- Exercise aim: Using the data below, return all lines in which "them" appears.

- Excerpted data:
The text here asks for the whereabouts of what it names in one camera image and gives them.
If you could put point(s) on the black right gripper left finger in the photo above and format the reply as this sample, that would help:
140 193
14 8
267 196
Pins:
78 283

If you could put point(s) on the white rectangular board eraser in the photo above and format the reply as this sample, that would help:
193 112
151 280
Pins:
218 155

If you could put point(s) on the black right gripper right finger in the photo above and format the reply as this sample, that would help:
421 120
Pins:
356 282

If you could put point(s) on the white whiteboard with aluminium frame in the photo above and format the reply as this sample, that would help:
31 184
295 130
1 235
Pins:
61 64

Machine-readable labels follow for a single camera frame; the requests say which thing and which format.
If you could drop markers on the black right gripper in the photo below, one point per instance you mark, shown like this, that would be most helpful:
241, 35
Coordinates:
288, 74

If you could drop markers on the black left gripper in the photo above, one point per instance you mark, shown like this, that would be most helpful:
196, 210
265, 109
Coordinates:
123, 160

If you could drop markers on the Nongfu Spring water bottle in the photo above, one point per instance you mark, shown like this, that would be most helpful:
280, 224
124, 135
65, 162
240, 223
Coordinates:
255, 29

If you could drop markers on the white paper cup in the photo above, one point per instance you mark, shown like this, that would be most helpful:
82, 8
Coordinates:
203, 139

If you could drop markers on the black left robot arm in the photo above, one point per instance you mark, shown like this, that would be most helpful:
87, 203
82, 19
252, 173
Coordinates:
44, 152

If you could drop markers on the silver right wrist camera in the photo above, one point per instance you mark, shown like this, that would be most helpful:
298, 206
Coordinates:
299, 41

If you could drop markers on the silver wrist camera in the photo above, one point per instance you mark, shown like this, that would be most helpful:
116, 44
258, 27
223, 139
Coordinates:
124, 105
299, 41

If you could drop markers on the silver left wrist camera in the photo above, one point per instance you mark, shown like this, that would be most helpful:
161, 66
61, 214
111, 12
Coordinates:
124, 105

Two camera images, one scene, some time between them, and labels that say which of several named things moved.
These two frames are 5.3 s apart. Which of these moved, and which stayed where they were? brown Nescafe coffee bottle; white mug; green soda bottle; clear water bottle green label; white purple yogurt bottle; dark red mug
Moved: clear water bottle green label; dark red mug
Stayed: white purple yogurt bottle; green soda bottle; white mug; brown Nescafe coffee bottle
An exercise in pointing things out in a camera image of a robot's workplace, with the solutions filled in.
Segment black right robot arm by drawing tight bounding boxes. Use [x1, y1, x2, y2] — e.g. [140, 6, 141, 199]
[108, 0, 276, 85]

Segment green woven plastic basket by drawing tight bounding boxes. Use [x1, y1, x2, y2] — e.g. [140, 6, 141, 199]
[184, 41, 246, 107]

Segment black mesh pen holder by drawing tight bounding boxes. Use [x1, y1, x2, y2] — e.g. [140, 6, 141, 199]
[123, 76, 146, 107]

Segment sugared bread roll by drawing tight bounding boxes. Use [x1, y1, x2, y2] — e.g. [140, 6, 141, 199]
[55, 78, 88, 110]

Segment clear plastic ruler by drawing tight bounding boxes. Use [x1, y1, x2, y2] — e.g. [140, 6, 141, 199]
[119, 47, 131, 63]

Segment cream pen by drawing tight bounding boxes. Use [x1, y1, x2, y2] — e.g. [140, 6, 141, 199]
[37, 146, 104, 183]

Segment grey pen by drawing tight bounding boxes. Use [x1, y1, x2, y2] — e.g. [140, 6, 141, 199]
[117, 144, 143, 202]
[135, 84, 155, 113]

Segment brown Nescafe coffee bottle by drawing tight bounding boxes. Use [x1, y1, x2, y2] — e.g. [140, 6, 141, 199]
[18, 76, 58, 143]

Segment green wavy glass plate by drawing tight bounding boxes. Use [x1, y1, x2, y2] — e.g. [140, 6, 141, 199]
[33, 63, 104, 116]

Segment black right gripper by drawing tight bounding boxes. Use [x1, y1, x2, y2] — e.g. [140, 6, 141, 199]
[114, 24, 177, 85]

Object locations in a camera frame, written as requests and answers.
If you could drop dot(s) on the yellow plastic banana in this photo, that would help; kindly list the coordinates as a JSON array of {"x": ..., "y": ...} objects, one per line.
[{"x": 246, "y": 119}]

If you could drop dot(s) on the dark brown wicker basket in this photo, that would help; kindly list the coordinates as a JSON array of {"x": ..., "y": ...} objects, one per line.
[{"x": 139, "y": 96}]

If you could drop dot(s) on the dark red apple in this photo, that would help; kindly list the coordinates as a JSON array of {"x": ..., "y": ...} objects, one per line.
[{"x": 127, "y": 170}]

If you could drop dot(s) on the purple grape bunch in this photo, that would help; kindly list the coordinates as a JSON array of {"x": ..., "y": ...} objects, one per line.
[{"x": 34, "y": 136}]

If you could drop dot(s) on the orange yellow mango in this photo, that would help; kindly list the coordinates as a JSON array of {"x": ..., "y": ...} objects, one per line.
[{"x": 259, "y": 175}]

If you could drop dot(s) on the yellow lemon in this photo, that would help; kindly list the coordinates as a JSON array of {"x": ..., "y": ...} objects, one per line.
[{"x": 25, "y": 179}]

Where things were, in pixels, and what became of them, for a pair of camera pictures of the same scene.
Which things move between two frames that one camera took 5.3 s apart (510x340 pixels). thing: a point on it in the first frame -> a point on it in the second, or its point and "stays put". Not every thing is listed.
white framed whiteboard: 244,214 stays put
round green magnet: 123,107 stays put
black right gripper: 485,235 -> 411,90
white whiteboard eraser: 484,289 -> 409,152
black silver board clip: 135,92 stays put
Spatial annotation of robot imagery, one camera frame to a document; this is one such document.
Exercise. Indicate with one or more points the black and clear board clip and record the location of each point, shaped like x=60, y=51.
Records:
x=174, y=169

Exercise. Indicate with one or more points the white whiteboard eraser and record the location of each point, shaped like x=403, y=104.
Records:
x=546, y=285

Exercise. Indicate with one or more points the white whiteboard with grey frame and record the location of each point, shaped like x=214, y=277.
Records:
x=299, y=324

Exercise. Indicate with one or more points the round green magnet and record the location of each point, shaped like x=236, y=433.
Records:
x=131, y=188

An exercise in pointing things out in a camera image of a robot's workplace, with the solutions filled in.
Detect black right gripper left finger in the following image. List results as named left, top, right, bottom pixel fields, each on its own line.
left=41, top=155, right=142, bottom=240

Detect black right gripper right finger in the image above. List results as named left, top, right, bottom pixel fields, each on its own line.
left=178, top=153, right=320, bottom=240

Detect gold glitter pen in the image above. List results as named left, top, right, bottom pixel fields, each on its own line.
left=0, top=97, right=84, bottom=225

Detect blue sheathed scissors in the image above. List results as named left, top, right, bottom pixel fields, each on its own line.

- Solved exercise:
The text here asks for the whereabouts of what it names in one camera image and gives them.
Two camera images, one scene, some time between them, and labels that say which of several named things moved.
Where things were, in pixels, and what became of them, for a pair of camera pictures of the same scene.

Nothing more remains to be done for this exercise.